## Action item
Find each line below that includes "black", then copy it.

Source data
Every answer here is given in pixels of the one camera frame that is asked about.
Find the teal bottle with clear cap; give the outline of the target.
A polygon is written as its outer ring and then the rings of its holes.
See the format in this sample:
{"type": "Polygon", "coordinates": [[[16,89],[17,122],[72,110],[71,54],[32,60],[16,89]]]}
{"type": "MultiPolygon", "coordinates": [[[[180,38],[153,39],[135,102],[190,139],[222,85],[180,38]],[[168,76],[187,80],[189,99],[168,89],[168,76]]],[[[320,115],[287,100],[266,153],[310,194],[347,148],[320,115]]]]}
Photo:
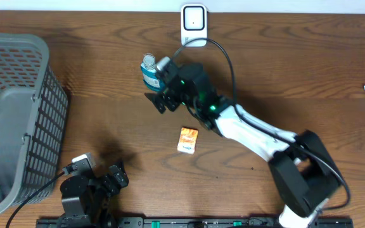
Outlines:
{"type": "Polygon", "coordinates": [[[156,77],[157,71],[155,66],[155,57],[151,53],[146,53],[140,65],[143,74],[143,82],[147,88],[158,92],[164,88],[165,84],[161,79],[156,77]]]}

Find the small orange white box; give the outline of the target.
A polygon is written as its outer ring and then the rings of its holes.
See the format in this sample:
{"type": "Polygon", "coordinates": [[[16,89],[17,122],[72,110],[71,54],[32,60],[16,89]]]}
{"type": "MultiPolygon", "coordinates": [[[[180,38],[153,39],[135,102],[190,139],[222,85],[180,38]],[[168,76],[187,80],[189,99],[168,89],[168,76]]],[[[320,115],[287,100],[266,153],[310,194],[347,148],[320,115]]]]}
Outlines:
{"type": "Polygon", "coordinates": [[[177,144],[178,152],[192,155],[195,152],[197,139],[198,130],[182,127],[177,144]]]}

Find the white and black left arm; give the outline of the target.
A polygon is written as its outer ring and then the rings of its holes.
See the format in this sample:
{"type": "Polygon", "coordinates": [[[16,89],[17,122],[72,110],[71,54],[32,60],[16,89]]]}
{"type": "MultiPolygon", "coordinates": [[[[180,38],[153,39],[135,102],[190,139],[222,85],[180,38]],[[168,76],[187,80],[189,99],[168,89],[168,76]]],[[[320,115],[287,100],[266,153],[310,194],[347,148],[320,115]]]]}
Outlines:
{"type": "Polygon", "coordinates": [[[118,222],[108,203],[111,197],[127,187],[129,178],[123,161],[109,167],[109,172],[95,176],[87,158],[63,168],[71,177],[62,182],[60,191],[64,214],[56,222],[57,227],[113,228],[118,222]]]}

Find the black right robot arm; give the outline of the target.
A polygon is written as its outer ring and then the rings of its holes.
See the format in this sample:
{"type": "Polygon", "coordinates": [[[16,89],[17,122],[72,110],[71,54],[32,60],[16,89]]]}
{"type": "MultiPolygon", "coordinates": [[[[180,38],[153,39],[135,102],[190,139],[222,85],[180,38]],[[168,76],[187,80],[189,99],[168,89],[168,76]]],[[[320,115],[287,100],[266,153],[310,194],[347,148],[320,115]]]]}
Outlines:
{"type": "Polygon", "coordinates": [[[164,88],[147,97],[160,113],[179,105],[208,130],[232,139],[268,163],[285,207],[281,227],[309,227],[344,179],[320,138],[309,130],[298,135],[247,113],[232,99],[217,94],[202,64],[177,66],[164,58],[156,66],[164,88]]]}

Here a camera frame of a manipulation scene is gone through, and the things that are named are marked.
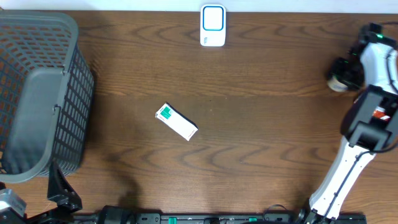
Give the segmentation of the red chocolate bar wrapper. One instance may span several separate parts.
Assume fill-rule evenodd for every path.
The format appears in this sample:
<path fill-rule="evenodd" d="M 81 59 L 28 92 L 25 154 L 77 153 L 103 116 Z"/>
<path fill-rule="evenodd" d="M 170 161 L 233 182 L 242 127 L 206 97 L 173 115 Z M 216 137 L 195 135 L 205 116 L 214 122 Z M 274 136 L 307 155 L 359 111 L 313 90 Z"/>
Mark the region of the red chocolate bar wrapper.
<path fill-rule="evenodd" d="M 373 117 L 383 121 L 389 121 L 391 119 L 391 117 L 386 114 L 386 110 L 379 106 L 374 110 Z"/>

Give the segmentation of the green lid jar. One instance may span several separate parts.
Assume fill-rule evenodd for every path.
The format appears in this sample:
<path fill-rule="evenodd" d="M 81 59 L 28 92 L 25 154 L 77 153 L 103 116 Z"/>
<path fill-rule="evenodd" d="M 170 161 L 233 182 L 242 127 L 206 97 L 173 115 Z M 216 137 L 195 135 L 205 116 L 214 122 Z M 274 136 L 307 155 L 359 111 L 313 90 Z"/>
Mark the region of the green lid jar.
<path fill-rule="evenodd" d="M 335 92 L 346 92 L 348 91 L 348 87 L 341 83 L 335 76 L 332 76 L 328 81 L 327 81 L 328 87 L 335 91 Z"/>

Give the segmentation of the white medicine box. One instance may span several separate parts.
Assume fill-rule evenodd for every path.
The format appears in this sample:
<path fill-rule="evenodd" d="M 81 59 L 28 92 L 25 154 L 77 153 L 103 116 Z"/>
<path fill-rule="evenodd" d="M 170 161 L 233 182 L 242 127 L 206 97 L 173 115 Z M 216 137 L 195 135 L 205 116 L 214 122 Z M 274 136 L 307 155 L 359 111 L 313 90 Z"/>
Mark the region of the white medicine box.
<path fill-rule="evenodd" d="M 198 128 L 191 121 L 175 111 L 168 103 L 161 106 L 155 113 L 155 117 L 187 141 L 198 131 Z"/>

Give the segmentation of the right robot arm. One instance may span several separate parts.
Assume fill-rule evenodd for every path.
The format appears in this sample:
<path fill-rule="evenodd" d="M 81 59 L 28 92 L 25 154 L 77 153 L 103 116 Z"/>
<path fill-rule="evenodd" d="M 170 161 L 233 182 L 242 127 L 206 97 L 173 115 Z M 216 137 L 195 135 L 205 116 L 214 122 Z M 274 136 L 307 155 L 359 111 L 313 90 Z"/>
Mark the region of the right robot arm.
<path fill-rule="evenodd" d="M 336 92 L 357 97 L 340 127 L 340 148 L 319 188 L 308 200 L 300 223 L 355 223 L 340 210 L 363 169 L 378 155 L 397 147 L 397 41 L 383 34 L 383 24 L 360 28 L 347 58 L 337 58 L 327 75 Z"/>

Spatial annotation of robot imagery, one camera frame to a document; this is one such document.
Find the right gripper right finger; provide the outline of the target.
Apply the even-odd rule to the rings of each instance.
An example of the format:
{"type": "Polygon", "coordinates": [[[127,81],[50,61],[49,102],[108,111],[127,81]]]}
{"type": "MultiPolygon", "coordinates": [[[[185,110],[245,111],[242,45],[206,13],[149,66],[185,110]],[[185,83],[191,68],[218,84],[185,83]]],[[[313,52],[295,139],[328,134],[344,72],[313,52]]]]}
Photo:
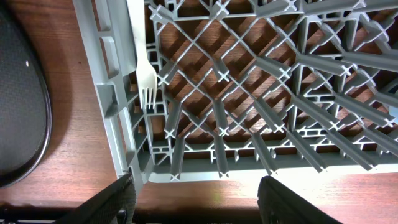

## Response
Find the white and black left arm; give the outline of the target.
Find the black right robot arm; give the outline of the target.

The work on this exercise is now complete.